Une profession à bout de souffle

Depuis des années, les conditions de travail des soignants se sont graduellement dégradées. En termes de bien-être au travail, diverses études ont démontré que les médecins et le personnel infirmier sont davantage touchés par le phénomène du burn-out que d’autres secteurs. La charge professionnelle et émotionnelle de travail est source importante de stress.

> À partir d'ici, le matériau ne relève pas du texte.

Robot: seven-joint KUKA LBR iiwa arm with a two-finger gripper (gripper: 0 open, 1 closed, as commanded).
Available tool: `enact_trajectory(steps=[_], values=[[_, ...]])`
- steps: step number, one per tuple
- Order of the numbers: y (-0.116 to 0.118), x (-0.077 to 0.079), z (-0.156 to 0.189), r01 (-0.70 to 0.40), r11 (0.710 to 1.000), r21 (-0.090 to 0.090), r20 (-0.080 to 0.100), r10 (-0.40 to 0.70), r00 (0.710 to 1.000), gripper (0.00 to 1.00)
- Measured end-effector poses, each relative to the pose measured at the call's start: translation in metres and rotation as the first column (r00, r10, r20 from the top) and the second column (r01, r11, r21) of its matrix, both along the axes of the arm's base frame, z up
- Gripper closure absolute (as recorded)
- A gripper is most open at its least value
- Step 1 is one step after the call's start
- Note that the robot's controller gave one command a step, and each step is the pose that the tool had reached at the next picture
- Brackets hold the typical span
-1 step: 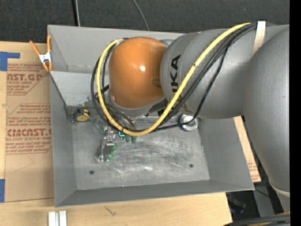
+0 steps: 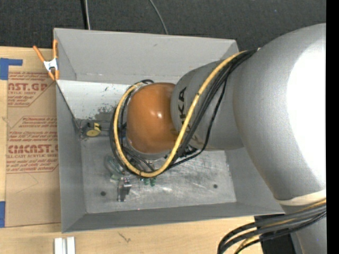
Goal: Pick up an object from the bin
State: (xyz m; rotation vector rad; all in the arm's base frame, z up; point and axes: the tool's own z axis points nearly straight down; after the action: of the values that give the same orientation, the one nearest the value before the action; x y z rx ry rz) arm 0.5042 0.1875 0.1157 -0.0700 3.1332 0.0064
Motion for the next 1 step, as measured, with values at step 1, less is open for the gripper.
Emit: enact_trajectory(steps=[1], values=[[-0.0138,0.0192,-0.0109,-0.033,0.999,0.011,0.020,0.033,0.999,0.00]])
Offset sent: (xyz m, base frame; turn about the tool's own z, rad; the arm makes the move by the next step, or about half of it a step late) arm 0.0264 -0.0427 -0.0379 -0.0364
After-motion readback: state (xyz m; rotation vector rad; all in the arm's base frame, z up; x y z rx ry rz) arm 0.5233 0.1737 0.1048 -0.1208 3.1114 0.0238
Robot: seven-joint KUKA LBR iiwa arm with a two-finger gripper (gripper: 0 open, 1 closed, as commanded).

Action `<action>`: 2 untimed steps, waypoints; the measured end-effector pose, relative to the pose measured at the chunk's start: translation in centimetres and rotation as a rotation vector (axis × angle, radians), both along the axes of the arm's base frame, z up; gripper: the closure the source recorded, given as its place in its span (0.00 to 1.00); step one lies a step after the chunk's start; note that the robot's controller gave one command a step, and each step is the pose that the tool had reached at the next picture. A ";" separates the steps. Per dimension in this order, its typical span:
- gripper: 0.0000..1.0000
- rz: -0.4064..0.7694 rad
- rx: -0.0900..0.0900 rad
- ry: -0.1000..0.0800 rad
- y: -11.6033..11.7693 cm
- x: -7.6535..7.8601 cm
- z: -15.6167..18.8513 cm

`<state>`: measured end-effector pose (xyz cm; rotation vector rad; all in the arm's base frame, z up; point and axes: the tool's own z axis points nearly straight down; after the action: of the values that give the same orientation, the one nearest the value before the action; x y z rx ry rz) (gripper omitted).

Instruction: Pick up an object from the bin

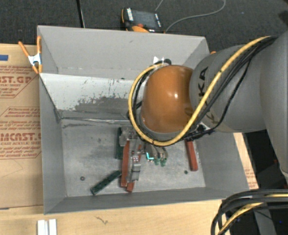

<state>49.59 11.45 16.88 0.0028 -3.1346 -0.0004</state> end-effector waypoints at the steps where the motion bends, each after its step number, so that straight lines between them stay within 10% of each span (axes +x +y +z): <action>1: 1.00 -0.001 0.001 -0.007 -0.1 0.2 0.3; 2: 0.00 -0.002 0.001 -0.007 -0.1 0.2 0.3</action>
Offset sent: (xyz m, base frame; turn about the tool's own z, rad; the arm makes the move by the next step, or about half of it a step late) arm 0.0000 0.0000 0.0000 0.0000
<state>49.79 11.38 17.20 0.0002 -3.1417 -0.0019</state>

L’accroissement des tâches à réaliser au cours des heures de travail, notamment administratives et qui ne relèvent pas directement du soin, s’est fait au prix d’une certaine déshumanisation du métier. Déjà en 2013, selon une étude du SPF Santé en collaboration avec le SPF Emploi (Link vers : https://emploi.belgique.be/fr/moduleDefault.aspx?id=36139), 40% des infirmières s’estiment à bout et 6,6 % souffrent de burnout. Concernant plus particulièrement le risque de basculement dans l’épuisement, 45 % des infirmières citent au moins l’un des symptômes. Dépersonnalisées dans leur mission première, un nombre croissant d’entre elles quitte la profession en cours de carrière.

Pour faire des économies d’échelle, on concentre les hôpitaux, on mutualise les professionnels et les services. C’est dangereux et cela épuise le personnel

La problématique est particulièrement aigue dans le contexte des soins intensifs et palliatifs. Horaires irréguliers, effectifs réduits, épuisement, rigueur budgétaire, pressions et manque de disponibilité de la hiérarchie, manque de temps pour les malades et insécurité tant des patients que pour le personnel font craindre le pire pour la suite. Un mal-être qui n’est pas sans conséquences sur la qualité des soins. Le risque d’erreurs médicamenteuses ou lors d’un acte technique est augmenté, corolaire d’une fatigue chronique. C’est ce que l’on appelle, de façon voilée, des « événements indésirables liés aux soins ».

Faire du chiffre

Sous le couvert de l’anonymat, les langues se délient. Qui pour parler d’un métier qui l’ « enchante » autant qu’il la « détruit », qui pour dénoncer les tensions récurrentes et le manque de considération. « Des journées sans avoir le temps de boire et de manger, sans aller aux toilettes, cela arrivait tout le temps. J’ai été corvéable à merci, j’ai travaillé 24h/24h, souvent plusieurs jours d’affilés et je me suis brûlée », témoigne Sandrine V., reconvertie dans la réflexologie plantaire à domicile, après avoir été infirmière pendant plus de 20 ans dans un service de réanimation.

« Les infirmières ont peu de poids dans l’échelle médicale. On nous rappelle souvent que l’on est simplement des exécutrices, rarement preneuses de décision, mais dans la pratique on nous en demande toujours plus. Dans ces conditions de dégradation, c’est usant à la longue, poursuit-elle. La déconsidération de notre travail m’a rendue amère. Je souffrais de mon métier. Lorsque l’on travaille à temps partiel, on peut prendre de la distance et se ressourcer, mais à temps plein, c’est mission impossible. Il fallait que je sauve ma peau. C’était une question de survie face à une institution qui est devenue une véritable usine. Il n’y a plus qu’une seule priorité : faire du chiffre. Je ne suis pas là pour faire du travail à la chaîne. Pour faire ce métier, au-delà des compétences, il faut avant tout avoir du cœur. Je suis donc partie ».

Inverser le modèle

Ce qui se vit en Belgique est le propre de plusieurs pays européens. La France est confrontée depuis cet été à la colère des soignants. « Il faut arrêter de culpabiliser les gens. La crise est structurelle et non sanitaire», alerte sur Twitter, le docteur Gérald Kierzek, médecin urgentiste français et chroniqueur médical.
« Pour faire des économies d’échelle, on concentre les hôpitaux, on mutualise les professionnels et les services. C’est dangereux et cela épuise le personnel. Aujourd’hui, on peut dire à une infirmière : lundi, tu es en psychiatrie, mardi tu seras en cancérologie, poursuit-il. Le lien humain, cela ne marche pas comme ça. Si c’est rentable à un an, cela ne l’est pas d’un point de vue économique à cinq ans. Il nous faut revoir urgemment l’organisation même des systèmes de soins de santé et revenir à un modèle de proximité et d’humanité. Ce n’est pas en marche que nous devons nous mettre, nous devons surtout faire marche arrière », conclut-il.